1. First Amendment Retaliation Claim

"Prisoners have a constitutional right to petition the government, and it is a violation of § 1983 for prison officials to retaliate against prisoners for the exercise of that right." Bartley v. Collins, No. 95-CV-10161, 2006 WL 1289256, at *4 (S.D.N.Y. May 10, 2006) (citing, inter alia, Gayle v. Gonyea, 313 F.3d 677, 682 (2d Cir. 2002)). To state a First Amendment retaliation claim, Plaintiff must allege "(1) that the speech or conduct at issue was protected, (2) that . . . [D]efendant took adverse action against . . . [P]laintiff, and (3) that there was a causal connection between the protected conduct and the adverse action." Holland v. Goord, 758 F.3d 215, 225 (2d Cir. 2014) (citation, alteration, and quotation marks omitted); see also Washington v. Chaboty, No. 09-CV-9199, 2015 WL 1439348, at *9 (S.D.N.Y. Mar. 30, 2015) (same). "[B]ecause virtually any adverse action taken against a prisoner by a prison official[ — ]even those otherwise not rising to the level of a constitutional violation[ — ]can be characterized as a constitutionally proscribed retaliatory act," the Second Circuit has instructed district courts to "approach prisoner retaliation claims with skepticism and particular care." Dolan v. Connolly, 794 F.3d 290, 295 (2d Cir. 2015) (citation and quotation marks omitted); see also Graham v. Henderson, 89 F.3d 75, 79 (2d Cir. 1996) ("Retaliation claims by prisoners are prone to abuse since prisoners can claim retaliation for every decision they dislike." (citation and quotation marks omitted)). Moving Defendants argue that Plaintiff's time in keeplock confinement was not the type of adverse action required for retaliation claims and that, even if it was, Plaintiff fails to plausibly allege the causal connection between the confinement and Moving Defendants. (See Moving Defs.' Mem. 6-9.)

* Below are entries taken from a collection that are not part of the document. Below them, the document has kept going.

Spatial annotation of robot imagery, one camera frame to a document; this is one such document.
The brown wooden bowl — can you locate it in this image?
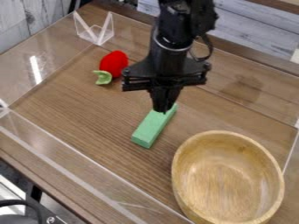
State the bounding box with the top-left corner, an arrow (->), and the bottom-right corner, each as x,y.
172,130 -> 286,224

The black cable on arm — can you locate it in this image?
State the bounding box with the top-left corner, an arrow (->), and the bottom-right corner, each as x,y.
188,33 -> 215,63

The clear acrylic corner bracket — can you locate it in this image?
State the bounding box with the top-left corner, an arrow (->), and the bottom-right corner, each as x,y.
72,12 -> 115,46

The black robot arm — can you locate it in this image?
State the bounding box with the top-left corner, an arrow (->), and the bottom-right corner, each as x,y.
121,0 -> 219,113

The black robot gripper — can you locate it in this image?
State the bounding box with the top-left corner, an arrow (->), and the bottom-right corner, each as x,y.
121,29 -> 211,112

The black table leg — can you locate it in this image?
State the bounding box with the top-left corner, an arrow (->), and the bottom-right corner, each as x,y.
25,184 -> 43,207

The black cable under table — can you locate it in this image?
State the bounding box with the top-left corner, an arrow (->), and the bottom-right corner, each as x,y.
0,199 -> 40,224

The clear acrylic tray wall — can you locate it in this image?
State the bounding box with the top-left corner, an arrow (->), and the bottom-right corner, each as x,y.
0,6 -> 299,224

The red plush strawberry toy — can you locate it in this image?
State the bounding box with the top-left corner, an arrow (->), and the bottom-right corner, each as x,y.
92,51 -> 128,85

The green rectangular block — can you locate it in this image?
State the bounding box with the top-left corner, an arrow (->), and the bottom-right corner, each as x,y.
131,104 -> 178,149

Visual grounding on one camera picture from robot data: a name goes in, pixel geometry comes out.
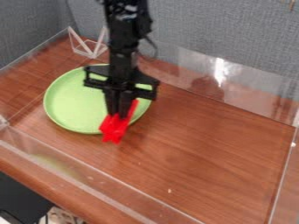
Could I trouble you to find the red cross-shaped bar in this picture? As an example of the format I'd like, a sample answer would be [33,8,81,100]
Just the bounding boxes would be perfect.
[97,100,138,144]

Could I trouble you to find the clear acrylic corner bracket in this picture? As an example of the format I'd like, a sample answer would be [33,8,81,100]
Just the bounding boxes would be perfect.
[68,26,108,59]

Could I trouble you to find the white power strip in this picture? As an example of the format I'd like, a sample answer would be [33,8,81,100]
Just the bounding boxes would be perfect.
[36,206,86,224]

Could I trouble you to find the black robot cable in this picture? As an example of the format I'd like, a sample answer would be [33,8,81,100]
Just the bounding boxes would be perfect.
[137,17,160,61]

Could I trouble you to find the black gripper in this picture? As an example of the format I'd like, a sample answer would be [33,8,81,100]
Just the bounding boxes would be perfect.
[82,0,161,120]

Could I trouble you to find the clear acrylic enclosure wall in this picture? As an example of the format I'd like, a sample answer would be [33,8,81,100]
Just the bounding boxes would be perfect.
[0,32,299,224]

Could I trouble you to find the green round plate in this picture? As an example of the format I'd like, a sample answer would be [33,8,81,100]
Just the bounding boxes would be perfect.
[41,63,153,135]

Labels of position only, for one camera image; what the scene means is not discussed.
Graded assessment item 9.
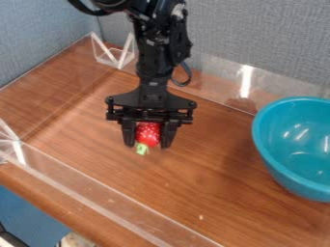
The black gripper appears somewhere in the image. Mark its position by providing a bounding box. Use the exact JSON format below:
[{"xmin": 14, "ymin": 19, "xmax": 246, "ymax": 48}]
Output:
[{"xmin": 104, "ymin": 78, "xmax": 197, "ymax": 149}]

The red toy strawberry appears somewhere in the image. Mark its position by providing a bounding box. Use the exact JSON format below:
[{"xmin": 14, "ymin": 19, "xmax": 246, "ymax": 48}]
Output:
[{"xmin": 135, "ymin": 123, "xmax": 160, "ymax": 155}]

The blue plastic bowl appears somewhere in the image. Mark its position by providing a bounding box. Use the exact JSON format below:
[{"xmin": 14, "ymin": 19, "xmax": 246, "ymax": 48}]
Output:
[{"xmin": 251, "ymin": 96, "xmax": 330, "ymax": 203}]

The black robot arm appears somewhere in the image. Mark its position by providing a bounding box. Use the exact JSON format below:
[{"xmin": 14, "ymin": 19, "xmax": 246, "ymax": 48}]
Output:
[{"xmin": 92, "ymin": 0, "xmax": 197, "ymax": 149}]

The clear acrylic left barrier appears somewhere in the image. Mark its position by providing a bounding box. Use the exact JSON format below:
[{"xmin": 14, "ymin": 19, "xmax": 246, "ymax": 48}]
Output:
[{"xmin": 0, "ymin": 31, "xmax": 103, "ymax": 89}]

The clear acrylic front barrier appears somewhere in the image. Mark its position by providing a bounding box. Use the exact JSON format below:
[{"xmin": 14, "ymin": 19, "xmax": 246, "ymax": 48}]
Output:
[{"xmin": 0, "ymin": 119, "xmax": 223, "ymax": 247}]

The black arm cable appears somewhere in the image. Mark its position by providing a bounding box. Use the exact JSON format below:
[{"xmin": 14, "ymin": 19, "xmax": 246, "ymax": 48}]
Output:
[{"xmin": 168, "ymin": 61, "xmax": 193, "ymax": 88}]

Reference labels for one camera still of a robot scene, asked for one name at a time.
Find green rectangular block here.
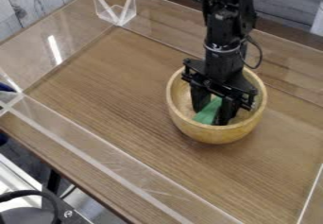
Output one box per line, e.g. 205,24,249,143
194,96,222,126

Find black cable bottom left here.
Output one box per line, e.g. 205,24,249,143
0,189,61,224

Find clear acrylic enclosure wall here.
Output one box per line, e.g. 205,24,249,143
0,0,323,224

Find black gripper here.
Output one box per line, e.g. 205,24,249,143
182,43,258,126

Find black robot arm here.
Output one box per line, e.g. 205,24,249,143
182,0,258,126

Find black metal bracket with screw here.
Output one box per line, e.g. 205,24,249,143
43,189,94,224

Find brown wooden bowl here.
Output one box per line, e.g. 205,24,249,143
166,67,268,145

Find black table leg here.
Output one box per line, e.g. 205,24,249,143
47,170,62,195

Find blue object left edge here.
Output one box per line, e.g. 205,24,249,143
0,82,17,92

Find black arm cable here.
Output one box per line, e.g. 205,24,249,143
240,33,265,71

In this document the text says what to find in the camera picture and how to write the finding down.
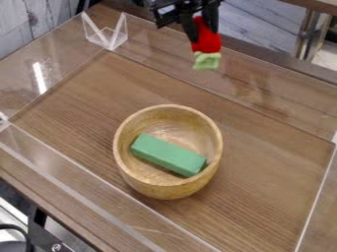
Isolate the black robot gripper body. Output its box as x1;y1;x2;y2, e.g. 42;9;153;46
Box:
149;0;223;28

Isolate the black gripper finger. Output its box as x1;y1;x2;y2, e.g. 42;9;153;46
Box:
179;9;199;43
202;1;219;33

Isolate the red plush strawberry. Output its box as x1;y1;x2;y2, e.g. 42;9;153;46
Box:
191;16;221;70

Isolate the wooden background furniture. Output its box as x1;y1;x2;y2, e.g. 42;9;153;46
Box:
282;0;337;62

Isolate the wooden bowl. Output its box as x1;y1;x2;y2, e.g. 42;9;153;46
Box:
114;104;223;200

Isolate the green rectangular block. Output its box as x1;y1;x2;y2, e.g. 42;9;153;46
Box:
130;133;207;177

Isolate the clear acrylic corner bracket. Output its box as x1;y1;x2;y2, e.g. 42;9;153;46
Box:
80;12;127;51

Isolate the black table leg frame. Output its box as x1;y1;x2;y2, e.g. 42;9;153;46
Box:
0;206;76;252

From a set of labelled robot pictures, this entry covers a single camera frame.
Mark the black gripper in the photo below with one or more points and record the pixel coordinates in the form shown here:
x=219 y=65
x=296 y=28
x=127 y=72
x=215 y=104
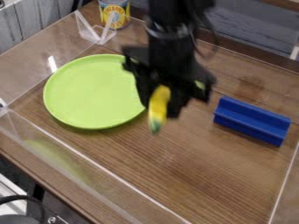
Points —
x=167 y=63

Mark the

An adverse action is any "retaliatory conduct that would deter a similarly situated individual of ordinary firmness from exercising his or her constitutional rights." Davis v. Goord, 320 F.3d 346, 353 (2d Cir. 2003) (citation and quotation marks omitted). In determining whether a prison official's conduct constitutes adverse action, "the court's inquiry must be tailored to the different circumstances in which retaliation claims arise, bearing in mind that prisoners may be required to tolerate more than average citizens." Id. (citation, quotation marks, and alterations omitted). "[T]he test, however, is not whether [the] plaintiff himself was chilled (if that were the standard, no plaintiff likely would prevail, for the very commencement of a lawsuit could be used by [the] defendants to argue that the plaintiff was not chilled)." Id. at 354 (citation, alterations, and quotation marks omitted). It is plausible for keeplock confinement to constitute an adverse action for claims of retaliation. See Lashley v. Wakefield, 367 F. Supp. 2d 461, 467 (W.D.N.Y. 2005) (determining that twenty days of keeplock confinement constituted an adverse action) (collecting cases).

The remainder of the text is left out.